Microsoft preparing closure of EWS
Microsoft is preparing to retire Exchange Web Services (EWS) from Microsoft 365 and Exchange Online, marking the end of a technology that has powered email integrations and automation for nearly two decades. The company has now put firm dates on the transition, giving organizations a limited window to move to newer APIs.

Starting in October 2026, EWS will switch off by default in Exchange Online. Admins will still have the option to turn it back on for a while, but this is only meant as a temporary safety net. The real cutoff arrives on April 1, 2027, when EWS will stop working in Microsoft’s cloud services entirely. Microsoft has been clear that this deadline will not move.
The change only affects cloud environments. If you’re running Exchange on-premises, EWS will continue to function.

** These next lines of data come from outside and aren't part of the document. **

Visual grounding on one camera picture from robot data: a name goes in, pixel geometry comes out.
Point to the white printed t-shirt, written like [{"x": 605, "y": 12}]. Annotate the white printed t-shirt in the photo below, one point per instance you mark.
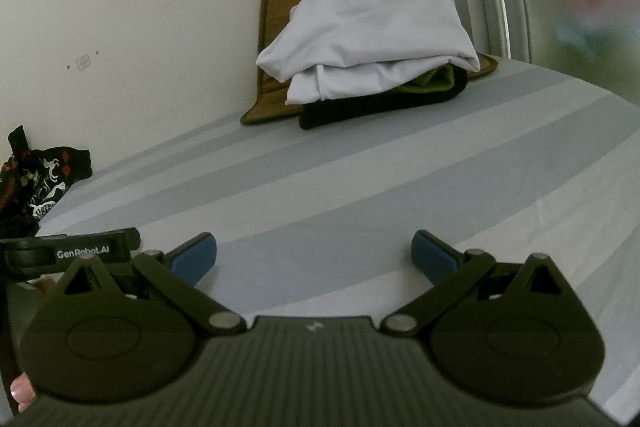
[{"x": 370, "y": 27}]

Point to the small pinkish wall sticker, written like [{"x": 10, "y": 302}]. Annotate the small pinkish wall sticker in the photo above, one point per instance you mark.
[{"x": 83, "y": 62}]

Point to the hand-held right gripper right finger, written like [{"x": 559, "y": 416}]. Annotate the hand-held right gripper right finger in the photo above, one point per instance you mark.
[{"x": 434, "y": 257}]

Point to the person's left hand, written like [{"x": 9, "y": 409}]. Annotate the person's left hand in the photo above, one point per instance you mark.
[{"x": 22, "y": 392}]

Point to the black green garment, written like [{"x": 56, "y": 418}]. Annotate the black green garment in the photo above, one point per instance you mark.
[{"x": 380, "y": 107}]

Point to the mustard yellow pillow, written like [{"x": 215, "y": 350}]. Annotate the mustard yellow pillow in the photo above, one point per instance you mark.
[{"x": 275, "y": 7}]

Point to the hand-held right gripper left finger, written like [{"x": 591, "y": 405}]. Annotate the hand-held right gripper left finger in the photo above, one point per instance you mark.
[{"x": 192, "y": 258}]

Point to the black red patterned sweater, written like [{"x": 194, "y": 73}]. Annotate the black red patterned sweater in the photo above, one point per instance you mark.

The retirement is part of Microsoft’s wider push to move customers toward modern authentication methods and newer interfaces like Microsoft Graph.
One interesting part of the transition is something Microsoft calls “scream tests.” These are short, planned outages where EWS is briefly disabled. The goal is simple: if something suddenly stops working, you’ve just discovered a dependency that needs to be replaced before the final shutdown.
Microsoft says the move is mainly about security and reliability. EWS was designed in a very different era of IT, and maintaining it alongside modern cloud security standards has become increasingly difficult.
To avoid surprises, Microsoft plans to send regular reminders through the Message Center. But the key takeaway is simple: if your environment still depends on EWS in the cloud, the time to plan migration is now, not next year.